2021-10, initialized by Zhang, Qi
A Parse Graph is a unidirectional graph. It is consist of a set of nodes and edges. A node represent a network protocol header, and an edge represent the linkage of two protocol headers which is adjacent in the packet. An example of a parse graph have 5 nodes and 6 edges.
A Node or an Edge is described by a json object. There is no json representation for a parse graph, software should load all json objects of nodes and edges then build the parse graph logic in memory.
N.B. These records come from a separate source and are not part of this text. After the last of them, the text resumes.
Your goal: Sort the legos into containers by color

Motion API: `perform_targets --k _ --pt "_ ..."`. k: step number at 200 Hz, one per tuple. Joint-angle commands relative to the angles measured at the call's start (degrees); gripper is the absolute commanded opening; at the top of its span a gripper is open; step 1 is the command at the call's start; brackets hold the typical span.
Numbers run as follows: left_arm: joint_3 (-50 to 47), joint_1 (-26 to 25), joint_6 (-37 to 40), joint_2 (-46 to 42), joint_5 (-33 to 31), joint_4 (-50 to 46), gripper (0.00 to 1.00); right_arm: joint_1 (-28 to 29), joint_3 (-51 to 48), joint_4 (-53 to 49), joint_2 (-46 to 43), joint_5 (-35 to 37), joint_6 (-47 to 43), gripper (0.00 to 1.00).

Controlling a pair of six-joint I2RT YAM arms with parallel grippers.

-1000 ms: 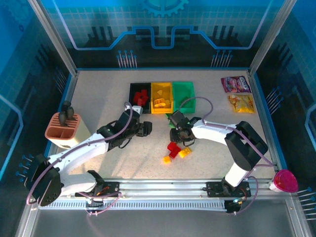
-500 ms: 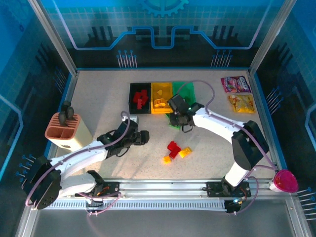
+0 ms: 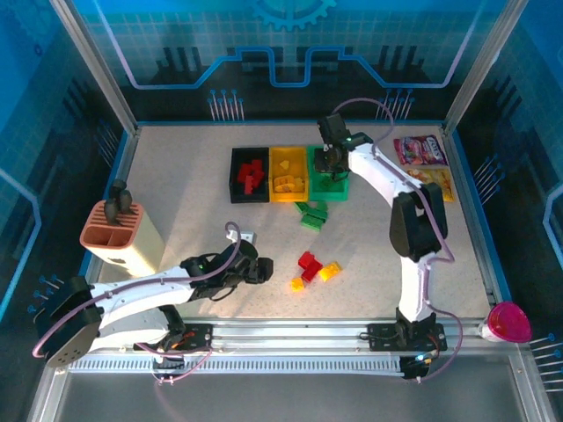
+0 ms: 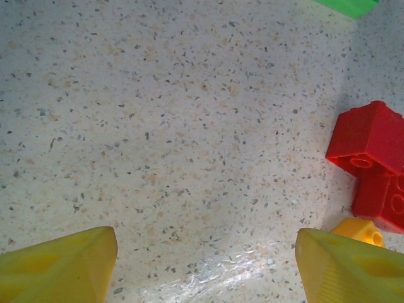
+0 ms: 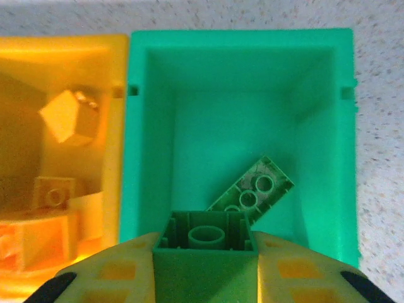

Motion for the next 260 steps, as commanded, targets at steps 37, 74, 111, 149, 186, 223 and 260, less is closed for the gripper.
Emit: perform_targets --k 37,74,111,149,186,223,260 --pt "0.61 -0.75 -1.15 -0.64 -2.96 0.86 0.75 -0.83 5.48 -5.24 3.46 -1.05 -1.76 0.77" --pt "2.55 -0.7 -0.76 1.09 -3.07 1.58 0.75 1.32 -2.14 -1.49 -4.24 0.55 -2.21 0.77" --pt "4.08 1.77 -1.12 2.35 -0.45 2.99 0.74 5.75 -14.47 3.9 -12.82 -1.25 -4.65 0.72" --pt "3.51 7.76 -1.33 1.67 4.24 5.25 0.73 9.56 -24.66 9.98 -17.27 -3.99 -4.47 0.66" --pt "3.95 9.43 -0.36 -0.02 4.42 3.17 0.73 10.26 -22.89 8.5 -12.53 -6.0 -4.46 0.61" --pt "1.46 9.55 -1.34 -3.75 3.01 1.57 0.72 10.68 -19.46 7.17 -7.26 -5.76 -4.9 0.6" --pt "-0.91 10.11 -1.98 -7.28 2.23 -0.18 0.72 10.95 -16.97 7.01 -3.28 -4.57 -5.31 0.59"
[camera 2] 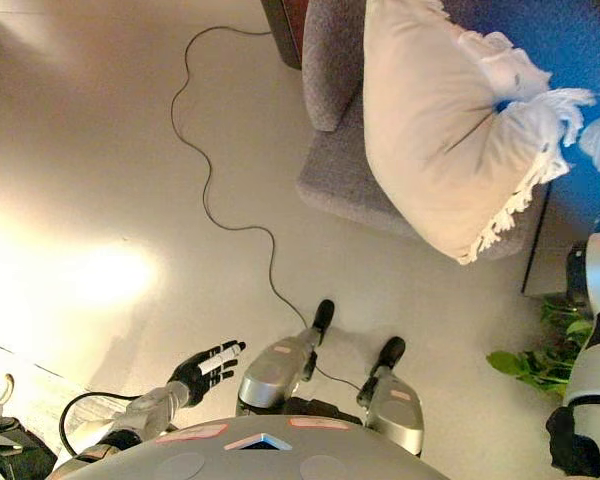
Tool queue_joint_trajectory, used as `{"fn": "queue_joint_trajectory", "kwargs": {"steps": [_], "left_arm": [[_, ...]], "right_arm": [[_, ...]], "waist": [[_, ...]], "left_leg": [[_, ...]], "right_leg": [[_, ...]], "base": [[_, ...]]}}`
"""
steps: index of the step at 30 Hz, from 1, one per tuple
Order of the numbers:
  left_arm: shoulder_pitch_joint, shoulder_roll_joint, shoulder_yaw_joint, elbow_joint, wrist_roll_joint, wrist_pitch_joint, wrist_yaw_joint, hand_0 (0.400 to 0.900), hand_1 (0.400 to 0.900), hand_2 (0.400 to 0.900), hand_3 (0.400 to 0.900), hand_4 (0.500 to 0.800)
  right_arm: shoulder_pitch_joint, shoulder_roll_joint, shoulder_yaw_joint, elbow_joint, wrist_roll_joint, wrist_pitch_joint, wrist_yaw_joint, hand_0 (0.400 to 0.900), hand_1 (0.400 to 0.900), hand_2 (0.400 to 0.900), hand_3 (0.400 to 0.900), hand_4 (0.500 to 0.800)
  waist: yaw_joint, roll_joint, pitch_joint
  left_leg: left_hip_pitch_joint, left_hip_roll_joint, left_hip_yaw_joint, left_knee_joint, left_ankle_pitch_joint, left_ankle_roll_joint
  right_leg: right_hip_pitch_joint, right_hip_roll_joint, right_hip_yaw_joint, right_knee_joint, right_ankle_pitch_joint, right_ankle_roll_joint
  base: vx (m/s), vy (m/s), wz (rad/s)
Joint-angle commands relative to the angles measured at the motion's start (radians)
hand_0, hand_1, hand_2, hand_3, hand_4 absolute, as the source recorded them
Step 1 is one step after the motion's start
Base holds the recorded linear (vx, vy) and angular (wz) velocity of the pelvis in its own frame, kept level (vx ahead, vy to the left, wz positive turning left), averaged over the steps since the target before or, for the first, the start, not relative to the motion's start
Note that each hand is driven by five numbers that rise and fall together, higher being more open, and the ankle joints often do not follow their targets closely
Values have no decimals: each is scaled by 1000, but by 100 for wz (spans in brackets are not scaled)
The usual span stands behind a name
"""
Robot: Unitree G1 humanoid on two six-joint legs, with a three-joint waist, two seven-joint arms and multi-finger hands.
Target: Pick up the pillow and put it on the sofa.
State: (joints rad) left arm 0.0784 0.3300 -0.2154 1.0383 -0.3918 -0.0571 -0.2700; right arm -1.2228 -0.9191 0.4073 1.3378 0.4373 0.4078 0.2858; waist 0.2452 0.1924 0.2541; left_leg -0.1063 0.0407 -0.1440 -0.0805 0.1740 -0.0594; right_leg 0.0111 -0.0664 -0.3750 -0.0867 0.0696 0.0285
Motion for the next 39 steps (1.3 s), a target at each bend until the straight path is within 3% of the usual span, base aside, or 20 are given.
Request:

A json object of Node will include below properties:
type
This should always be "node".
name
This is the name of the protocol.
layout
This is an array of fields in the protocol header which also imply the bit order. For example, json object of mac header as below:
{ "type" : "node", "name" : "mac", "layout" : [ { "name" : "src", "size" : "48", "format" : "mac", }, { "name" : "dst", "size" : "48", "format" : "mac", }, { "name" : "ethertype", "size" : "16", } ] }
For each field, there are properties can be defined:
name
The name of the field, typically it should be unique to all fields in the same node, except when it is "reserved".
size
Size of the field, note, the unit is "bit" but not "byte". Sometime a field's size can be decided by another field's value, for example, a geneve header's "options" field's size is decided by "optlen" field's value, so we have below:
"name" : "geneve", "layout" : [ ...... { "name" : "reserved", "size" : "8" }, { "name" : "options", "size" : "optlen<<5" } ],
Since when "optlen" increases 1 which means 4 bytes (32 bits) increase of "options"'s size so the bit value should shift left 5.
format
Defined the input string format of the value, all formats are described in the section Input Format which also described the default format if it is not explicitly defined.
default
Defined the default value of the field when a protocol header instance is created by the node. If not defined, the default value is always 0. The default value can be overwritten when forging a packet with specific value of the field. For example, we defined the default ipv4 address as below:
"name" : "ipv4", "layout" : [ ...... { "name" : "src", "size" : "32", "format" : "ipv4", "default" : "1.1.1.1" }, { "name" : "dst", "size" : "32", "format" : "ipv4", "default" : "2.2.2.2" } ]
readonly
Define if a field is read only or not, typically it will be used together with "default". For example, the version of IPv4 header should be 4 and can't be overwritten.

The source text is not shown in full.